Experts, i have a list of columns which i need to use for a join expression while joining 2 Pyspark (1.6) dataframes (i can't hardcode this list in my join expression as it is part of common code). I have these 2 dataframes-
>>> df.show()
+---------+---------+------+
|column1 |column2 |column3|
+---------+---------+------+
| abcd| xyz| 12A|
| abcd1| xyz| 12A|
+---------+---------+------+
>>> df1.show()
+---------+---------+------+
|column1 |column2 |column3|
+---------+---------+------+
| abcd1| xyz| 12A|
+---------+---------+------+
I am doing a left join and i only want entries which are present in "df" only.
Columns to join on-
joinCols = ['column1','column2','column3']
Join Expression-
>>> df.join(df1,joinCols,"left").show()
+---------+---------+------+
|column1 |column2 |column3|
+---------+---------+------+
| abcd1| xyz| 12A|
| abcd| xyz| 12A|
+---------+---------+------+
Now this join works file, no problem.
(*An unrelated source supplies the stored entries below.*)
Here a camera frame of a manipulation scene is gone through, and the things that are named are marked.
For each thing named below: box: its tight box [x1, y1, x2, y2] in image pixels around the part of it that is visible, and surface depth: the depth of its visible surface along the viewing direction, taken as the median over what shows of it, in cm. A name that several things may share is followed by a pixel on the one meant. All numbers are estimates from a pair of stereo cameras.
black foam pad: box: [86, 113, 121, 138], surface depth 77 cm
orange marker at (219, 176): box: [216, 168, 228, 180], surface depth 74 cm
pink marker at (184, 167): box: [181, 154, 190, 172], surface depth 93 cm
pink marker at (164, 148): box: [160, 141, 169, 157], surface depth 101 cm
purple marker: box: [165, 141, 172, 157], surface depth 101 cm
But i am only looking for one entry in output.
| abcd| xyz| 12A|
Since join by default drops the columns from other dataframe "df1", i am not able to put condition on above join expression. I tried-
df.join(df1,joinCols,"left").filter(isnull(df1["column1"])).show()
This above errors out because it doesn't have a column in output to apply filter expression on. Any suggestions?